XGBoost
XGBoost (eXtreme Gradient Boosting) is one of the most successful machine learning algorithms, dominating Kaggle competitions and widely used in industry. It's an optimized implementation of gradient boosting.
What is Gradient Boosting?
Build an ensemble of trees sequentially, where each tree corrects the errors of previous trees:
Model = Tree₁ + Tree₂ + Tree₃ + ... + Treeₙ
Tree₁: Fit to original targets
Tree₂: Fit to residuals of Tree₁
Tree₃: Fit to residuals of Tree₁ + Tree₂
...
Each tree learns to predict the gradient of the loss function.
XGBoost Innovations
1. Regularized Objective
Objective = Loss + Ω(trees)
Ω = γT + ½λΣwⱼ²
Where:
- T: Number of leaves (penalizes complexity)
- wⱼ: Leaf weights (L2 regularization)
- γ, λ: Regularization parameters
2. Second-Order Approximation
Uses both gradient (g) and Hessian (h) for better optimization:
Optimal weight = -Σgᵢ / (Σhᵢ + λ)
Faster convergence than first-order methods.

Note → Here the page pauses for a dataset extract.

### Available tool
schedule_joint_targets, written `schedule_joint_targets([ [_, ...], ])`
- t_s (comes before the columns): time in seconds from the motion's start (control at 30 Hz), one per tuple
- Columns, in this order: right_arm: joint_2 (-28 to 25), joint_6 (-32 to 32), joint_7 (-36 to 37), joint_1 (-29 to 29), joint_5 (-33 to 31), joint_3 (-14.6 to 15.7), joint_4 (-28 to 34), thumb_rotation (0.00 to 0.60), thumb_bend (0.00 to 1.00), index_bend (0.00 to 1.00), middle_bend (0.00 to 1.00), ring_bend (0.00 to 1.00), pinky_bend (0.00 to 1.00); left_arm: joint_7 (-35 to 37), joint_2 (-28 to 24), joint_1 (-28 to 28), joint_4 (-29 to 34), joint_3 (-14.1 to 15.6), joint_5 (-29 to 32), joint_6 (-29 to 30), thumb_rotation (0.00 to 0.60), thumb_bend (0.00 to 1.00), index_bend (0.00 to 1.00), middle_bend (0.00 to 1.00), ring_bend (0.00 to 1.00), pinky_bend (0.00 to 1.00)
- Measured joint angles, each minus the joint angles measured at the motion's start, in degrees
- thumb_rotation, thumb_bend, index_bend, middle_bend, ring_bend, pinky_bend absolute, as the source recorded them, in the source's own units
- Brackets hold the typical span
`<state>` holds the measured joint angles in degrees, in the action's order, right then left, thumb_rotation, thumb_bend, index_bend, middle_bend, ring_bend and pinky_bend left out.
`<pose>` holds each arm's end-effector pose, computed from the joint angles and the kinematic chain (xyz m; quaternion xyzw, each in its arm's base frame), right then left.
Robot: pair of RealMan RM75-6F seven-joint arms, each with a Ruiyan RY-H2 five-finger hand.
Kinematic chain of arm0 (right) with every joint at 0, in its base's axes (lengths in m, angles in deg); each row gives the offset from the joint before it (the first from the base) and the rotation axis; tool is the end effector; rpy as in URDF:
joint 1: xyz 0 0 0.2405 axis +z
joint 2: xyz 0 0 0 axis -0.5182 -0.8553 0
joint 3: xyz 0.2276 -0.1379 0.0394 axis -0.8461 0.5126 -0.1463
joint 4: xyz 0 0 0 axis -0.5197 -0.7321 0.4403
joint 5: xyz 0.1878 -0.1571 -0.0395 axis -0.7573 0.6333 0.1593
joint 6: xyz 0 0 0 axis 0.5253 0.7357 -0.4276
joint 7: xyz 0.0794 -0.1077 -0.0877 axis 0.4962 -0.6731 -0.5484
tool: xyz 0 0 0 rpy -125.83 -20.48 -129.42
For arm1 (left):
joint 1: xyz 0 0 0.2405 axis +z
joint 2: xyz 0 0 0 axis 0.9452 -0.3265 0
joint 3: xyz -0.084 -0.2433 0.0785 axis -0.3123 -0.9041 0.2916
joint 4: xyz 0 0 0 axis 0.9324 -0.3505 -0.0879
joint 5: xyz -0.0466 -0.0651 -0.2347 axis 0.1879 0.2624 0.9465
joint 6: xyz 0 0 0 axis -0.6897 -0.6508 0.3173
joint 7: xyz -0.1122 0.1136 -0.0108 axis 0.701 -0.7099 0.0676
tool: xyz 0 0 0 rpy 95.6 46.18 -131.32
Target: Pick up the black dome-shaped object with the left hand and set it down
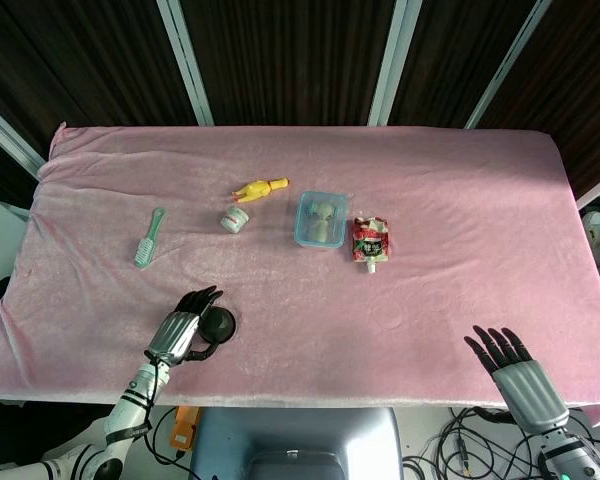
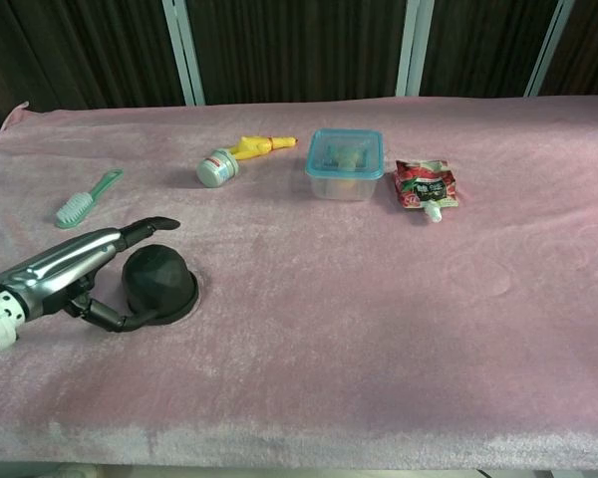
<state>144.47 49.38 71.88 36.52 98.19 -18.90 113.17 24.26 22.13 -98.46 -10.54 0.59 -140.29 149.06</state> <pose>-0.3310 -0.1471 0.0778 0.7497 -0.3533 0.2660 0.4924 -0.2262 0.2978 -0.0950 -0.6767 -0.4973 -0.3977 0.3696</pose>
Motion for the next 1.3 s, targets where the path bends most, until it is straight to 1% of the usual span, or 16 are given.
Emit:
schedule_joint_targets([
  [0.43,0.02,-0.32,-0.13,0.14,-0.12,0.00,0.02,0.600,0.00,0.00,0.00,0.00,0.08,0.90,0.08,-0.38,-0.26,-0.17,0.73,-0.84,0.600,0.31,0.04,0.00,0.00,0.03],
  [0.73,-0.09,-1.24,-0.19,0.66,-0.17,0.04,0.07,0.600,0.00,0.00,0.00,0.00,0.08,4.26,-0.36,-1.16,0.36,-0.41,3.29,-5.12,0.600,0.31,0.04,0.00,0.00,0.11],
  [0.83,-0.26,-1.51,-0.13,0.86,-0.19,0.05,0.18,0.600,0.00,0.00,0.00,0.00,0.08,6.58,-0.58,-1.33,1.09,-0.47,3.96,-6.63,0.600,0.31,0.03,0.00,0.06,0.18],
  [0.87,-0.31,-1.50,0.00,0.89,-0.07,0.09,0.18,0.600,0.00,0.00,0.00,0.00,0.08,7.47,-0.45,-1.39,1.12,-0.49,4.15,-7.03,0.600,0.32,0.03,0.01,0.10,0.23],
  [0.97,-0.44,-1.42,0.36,0.96,0.17,0.18,0.12,0.600,0.00,0.00,0.00,0.00,0.08,9.09,0.45,-1.43,0.53,-0.48,4.29,-7.45,0.600,0.33,0.04,0.09,0.20,0.34],
  [1.13,-0.58,-1.34,0.71,1.02,0.32,0.25,0.02,0.600,0.00,0.00,0.00,0.00,0.08,10.91,1.85,-1.33,-1.55,-0.08,3.54,-7.49,0.600,0.33,0.06,0.17,0.29,0.46],
  [1.3,-0.62,-1.24,0.88,1.04,0.47,0.32,-0.02,0.600,0.00,0.00,0.00,0.00,0.08,11.88,2.78,-0.88,-3.31,0.25,1.85,-5.52,0.600,0.34,0.11,0.25,0.39,0.57],
])
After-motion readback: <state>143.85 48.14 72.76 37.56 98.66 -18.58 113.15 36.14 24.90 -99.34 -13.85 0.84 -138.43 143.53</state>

3. Efficient Split Finding
- Weighted quantile sketch: Handles weighted data efficiently
- Sparsity-aware: Native handling of missing values
- Cache-aware: Optimized for CPU cache
4. Parallelization
- Feature-parallel split finding
- Tree-level parallelism
- GPU support
Key Hyperparameters
Tree Structure
| Parameter | Default | Description |
|---|---|---|
| max_depth | 6 | Maximum tree depth |
| min_child_weight | 1 | Minimum sum of instance weight in child |
| gamma | 0 | Minimum loss reduction for split |
Regularization
| Parameter | Default | Description |
|---|---|---|
| lambda (reg_lambda) | 1 | L2 regularization on weights |
| alpha (reg_alpha) | 0 | L1 regularization on weights |
| subsample | 1 | Fraction of samples per tree |
| colsample_bytree | 1 | Fraction of features per tree |
Learning
| Parameter | Default | Description |
|---|---|---|
| learning_rate (eta) | 0.3 | Step size shrinkage |
| n_estimators | 100 | Number of trees |
Tuning Strategy
Step 1: Fix learning rate, find n_estimators
xgb.cv(..., early_stopping_rounds=50)
Step 2: Tune tree parameters
max_depth: [3, 5, 7, 9]
min_child_weight: [1, 3, 5]
Step 3: Tune regularization
gamma: [0, 0.1, 0.2]
subsample: [0.6, 0.8, 1.0]
colsample_bytree: [0.6, 0.8, 1.0]
Step 4: Lower learning rate, increase trees
learning_rate=0.01, n_estimators=1000
Handling Missing Values
XGBoost learns optimal direction for missing values:
For each split:
- Try sending missing to left
- Try sending missing to right
- Choose direction with best gain
No imputation needed!
Feature Importance
Weight (Frequency)
Number of times feature is used in splits.
Gain
Average gain from splits using the feature.
Cover
Average number of samples affected by splits.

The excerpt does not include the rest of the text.